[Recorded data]
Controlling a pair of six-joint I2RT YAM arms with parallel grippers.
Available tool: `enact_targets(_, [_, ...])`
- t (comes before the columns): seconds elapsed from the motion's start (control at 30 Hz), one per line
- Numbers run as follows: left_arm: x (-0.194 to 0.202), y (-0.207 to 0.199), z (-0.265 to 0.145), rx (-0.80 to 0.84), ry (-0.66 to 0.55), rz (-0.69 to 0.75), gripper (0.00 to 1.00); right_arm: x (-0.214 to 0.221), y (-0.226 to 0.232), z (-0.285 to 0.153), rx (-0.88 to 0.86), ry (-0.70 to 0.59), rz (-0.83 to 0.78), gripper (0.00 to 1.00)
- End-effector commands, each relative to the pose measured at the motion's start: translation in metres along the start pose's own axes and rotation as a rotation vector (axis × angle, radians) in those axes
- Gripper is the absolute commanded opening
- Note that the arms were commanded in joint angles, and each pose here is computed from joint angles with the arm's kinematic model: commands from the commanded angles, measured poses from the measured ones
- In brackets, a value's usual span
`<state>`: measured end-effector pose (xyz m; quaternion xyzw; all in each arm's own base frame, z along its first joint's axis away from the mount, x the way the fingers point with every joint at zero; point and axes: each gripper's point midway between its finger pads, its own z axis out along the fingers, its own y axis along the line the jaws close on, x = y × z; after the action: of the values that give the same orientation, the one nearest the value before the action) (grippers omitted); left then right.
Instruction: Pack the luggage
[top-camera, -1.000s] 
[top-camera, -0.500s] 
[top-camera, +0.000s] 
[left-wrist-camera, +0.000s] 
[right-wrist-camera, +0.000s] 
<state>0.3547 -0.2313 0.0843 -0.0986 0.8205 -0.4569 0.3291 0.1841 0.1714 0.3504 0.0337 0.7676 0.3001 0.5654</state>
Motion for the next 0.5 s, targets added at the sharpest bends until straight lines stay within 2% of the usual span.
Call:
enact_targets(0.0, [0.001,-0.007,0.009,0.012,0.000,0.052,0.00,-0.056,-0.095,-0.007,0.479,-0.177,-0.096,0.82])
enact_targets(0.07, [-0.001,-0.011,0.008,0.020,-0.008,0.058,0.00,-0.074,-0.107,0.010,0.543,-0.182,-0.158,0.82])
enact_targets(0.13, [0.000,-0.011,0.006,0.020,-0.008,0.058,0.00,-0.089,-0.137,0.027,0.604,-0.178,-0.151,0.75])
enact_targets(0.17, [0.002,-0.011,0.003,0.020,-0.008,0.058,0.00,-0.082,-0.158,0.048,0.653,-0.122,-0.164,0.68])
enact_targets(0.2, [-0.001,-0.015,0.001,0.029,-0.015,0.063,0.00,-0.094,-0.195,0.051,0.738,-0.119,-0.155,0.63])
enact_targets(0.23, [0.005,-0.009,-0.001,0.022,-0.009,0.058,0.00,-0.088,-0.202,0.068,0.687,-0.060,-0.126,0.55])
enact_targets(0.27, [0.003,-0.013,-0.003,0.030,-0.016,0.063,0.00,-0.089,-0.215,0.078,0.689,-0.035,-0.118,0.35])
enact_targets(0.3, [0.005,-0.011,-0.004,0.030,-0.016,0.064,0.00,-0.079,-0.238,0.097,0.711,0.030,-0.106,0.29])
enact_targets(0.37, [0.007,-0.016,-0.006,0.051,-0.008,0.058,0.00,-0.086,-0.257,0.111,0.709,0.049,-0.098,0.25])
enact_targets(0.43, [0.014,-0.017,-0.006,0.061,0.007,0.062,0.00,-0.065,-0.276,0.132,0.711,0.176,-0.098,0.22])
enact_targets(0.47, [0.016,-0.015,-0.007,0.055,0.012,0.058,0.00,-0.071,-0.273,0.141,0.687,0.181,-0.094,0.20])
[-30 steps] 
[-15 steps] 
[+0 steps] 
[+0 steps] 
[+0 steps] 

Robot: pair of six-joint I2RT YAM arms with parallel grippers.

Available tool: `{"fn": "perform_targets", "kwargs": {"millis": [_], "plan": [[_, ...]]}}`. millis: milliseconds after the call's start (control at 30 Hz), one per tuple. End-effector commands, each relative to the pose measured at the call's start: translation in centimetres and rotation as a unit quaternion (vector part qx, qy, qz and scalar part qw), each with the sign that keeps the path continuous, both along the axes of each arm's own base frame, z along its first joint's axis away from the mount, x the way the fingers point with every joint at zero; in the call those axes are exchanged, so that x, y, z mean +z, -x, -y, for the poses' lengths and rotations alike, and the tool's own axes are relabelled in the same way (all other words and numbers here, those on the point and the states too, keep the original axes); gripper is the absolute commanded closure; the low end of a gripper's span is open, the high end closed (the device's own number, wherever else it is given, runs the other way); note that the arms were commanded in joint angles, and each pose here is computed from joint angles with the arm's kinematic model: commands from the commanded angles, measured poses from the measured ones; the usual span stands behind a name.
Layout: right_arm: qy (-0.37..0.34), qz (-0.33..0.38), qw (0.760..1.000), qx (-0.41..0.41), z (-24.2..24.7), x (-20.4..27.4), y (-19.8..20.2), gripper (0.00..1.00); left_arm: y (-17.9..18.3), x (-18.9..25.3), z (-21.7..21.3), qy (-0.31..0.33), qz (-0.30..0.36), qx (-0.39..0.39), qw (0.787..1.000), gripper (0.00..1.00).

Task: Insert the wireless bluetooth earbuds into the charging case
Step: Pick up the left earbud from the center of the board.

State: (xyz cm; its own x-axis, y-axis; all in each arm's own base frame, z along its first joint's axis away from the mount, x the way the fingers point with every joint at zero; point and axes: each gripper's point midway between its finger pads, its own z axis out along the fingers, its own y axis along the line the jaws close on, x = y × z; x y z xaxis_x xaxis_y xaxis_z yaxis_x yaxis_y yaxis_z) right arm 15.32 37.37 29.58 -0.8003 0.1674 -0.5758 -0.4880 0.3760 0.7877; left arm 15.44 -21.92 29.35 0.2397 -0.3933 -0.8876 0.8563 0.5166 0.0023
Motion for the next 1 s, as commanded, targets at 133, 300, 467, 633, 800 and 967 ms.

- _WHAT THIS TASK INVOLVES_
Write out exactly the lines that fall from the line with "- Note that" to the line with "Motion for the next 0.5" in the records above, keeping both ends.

- _WRITTEN REPLY_
- Note that the arms were commanded in joint angles, and each pose here is computed from joint angles with the arm's kinematic model: commands from the commanded angles, measured poses from the measured ones
- In brackets, a value's usual span
`<state>`: measured end-effector pose (xyz m; quaternion xyzw; all in each arm's own base frame, z along its first joint's axis away from the mount, x the way the fingers point with every joint at zero; point and axes: each gripper's point midway between its finger pads, its own z axis out along the fingers, its own y axis along the line the jaws close on, x = y × z; after the action: of the values that give the same orientation, the one nearest the value before the action) (grippers omitted); left then right.
Instruction: Pack the luggage
[top-camera, -1.000s] 
[top-camera, -0.500s] 
[top-camera, +0.000s] 
[left-wrist-camera, +0.000s] 
[right-wrist-camera, +0.000s] 
<state>0.3547 -0.2313 0.0843 -0.0986 0.8205 -0.4569 0.3291 0.1841 0.1714 0.3504 0.0337 0.7676 0.3001 0.5654</state>
Motion for the next 0.5 s, targets added at the sharpest bends until straight lines stay within 2% of the usual span.

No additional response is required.